Простите, не велено.
Муж весь в раздумьях, ходит темнее тучи, мыслями пока не делится. Что ему такого сказал царевич — бог весть, а только тяжко оно на душу легло. Софья бы добавила, что ломка стереотипов у убежденного бобра-правдоруба даром не проходит. Дети же…
Да разве удержишь детей в горнице, когда кругом столько всего интересного? Когда такие же дети бегают и чем-то интересным занимаются, а их никто не принимает? Оставалось только молиться, поскольку даже к вышиванию бедную тетку никто не подпустил. Мол, вы тут гостья, так что сидите, сложа ручки. А Анастасия в жизни так не сидела и не представляла, как это может выглядеть. И мысли в голову лезли тяжкие…
Поэтому визит Марфы пришелся ко двору. Ушлая кормилица привела с собой девушек, которые сноровисто расставили на столе чай с печеньем, захлопотали, собирая стол, а потом ушли. И Марфа приступила к расспросам.
Она была умна и видела, что происходит. Но в том-то и дело, что она изначально была — Софьина, а теперь и подавно. Будет царевна при царевиче и при царском благоволении, будет и у Марфы все хорошо. А нет… так на нет и добра нет.
Поэтому когда царевна Анна попросила Марфу поговорить с женщиной, кормилица все поняла правильно и принялась действовать.
— Поздорову ли, матушка Анастасия?
— Благодарствую, все благополучно. А…
— Марфа я, Кузьмина. Софьюшки нашей, царевны, кормилица.
Анастасия робко улыбнулась. Что говорить, что спрашивать — она пока не знала и поэтому все в свои руки взяла Марфа. Разлила душистый чаек, захлопотала…[18]
— Тяжко вам, наверное, здесь…
— Я не ропщу, крест мой таков.
— Господу виднее, кто какой крест поднимет.

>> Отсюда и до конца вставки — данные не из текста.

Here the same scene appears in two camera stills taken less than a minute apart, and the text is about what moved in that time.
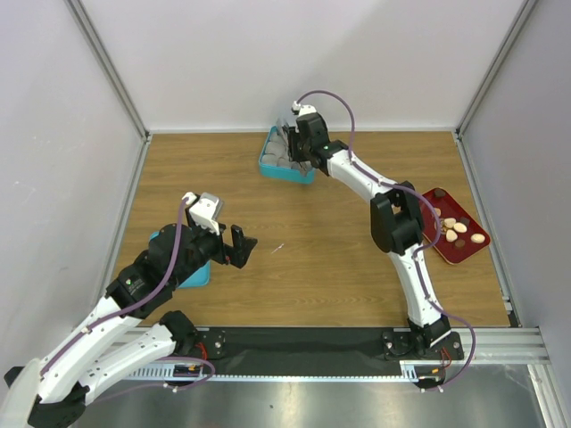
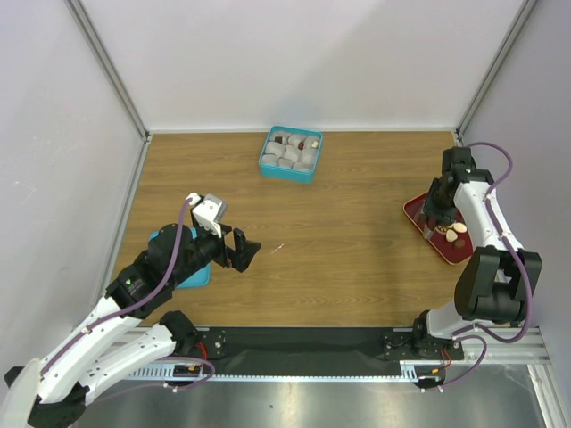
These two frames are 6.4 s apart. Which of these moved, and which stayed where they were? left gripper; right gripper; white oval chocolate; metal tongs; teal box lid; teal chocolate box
Moved: right gripper; metal tongs
Stayed: white oval chocolate; teal box lid; left gripper; teal chocolate box
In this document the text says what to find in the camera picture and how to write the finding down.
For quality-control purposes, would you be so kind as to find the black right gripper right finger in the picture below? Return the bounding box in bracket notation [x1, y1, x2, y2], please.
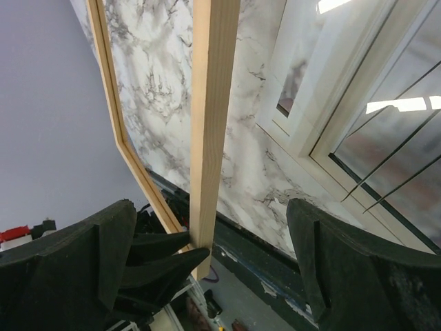
[287, 199, 440, 330]

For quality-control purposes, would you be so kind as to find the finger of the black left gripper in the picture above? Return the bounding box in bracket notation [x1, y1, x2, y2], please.
[119, 248, 209, 312]
[130, 232, 190, 257]

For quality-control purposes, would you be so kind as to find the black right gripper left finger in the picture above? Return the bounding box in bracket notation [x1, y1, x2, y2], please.
[1, 199, 136, 330]

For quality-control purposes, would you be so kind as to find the photo print with window scene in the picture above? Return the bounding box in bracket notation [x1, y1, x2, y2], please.
[258, 1, 440, 254]

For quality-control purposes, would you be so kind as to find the light wooden picture frame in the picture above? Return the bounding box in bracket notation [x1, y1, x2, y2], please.
[85, 0, 241, 280]

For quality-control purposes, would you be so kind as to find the black table edge rail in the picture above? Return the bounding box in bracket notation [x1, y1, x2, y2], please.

Женщины перекрестились, причем Анастасия двуперстно, а Марфа — троеперстно и поймав осуждающий взгляд — покачала головой.
— Это здесь привольнее, а в царском-то тереме только попробуй хоть словечко противу Никона сказать али что еще — мигом за ворота вылетишь. А у меня семья, дети… слаб человек. Грешен.
— Дети?
Разговор тут же зашел на вечную тему. Кто, сколько, кто болел, кто умер, кто остался, у кого какие таланты — эти разговоры не менялись с тех пор, как был придуман институт материнства. И тут уж женщинам ничего н помешало — ни вера, ни статус, ни даже закончившийся чай.
Наконец, чуть наговорившись, Марфа перешла к делу.
— Я к чему говорю-то… останетесь вы здесь али нет? Не ясно пока?
— Как муж скажет…
— А то нам бы старших твоих к делу пристроить, что ж они слоняются без дела? Да и им бы читать-писать научиться, чай, негде было?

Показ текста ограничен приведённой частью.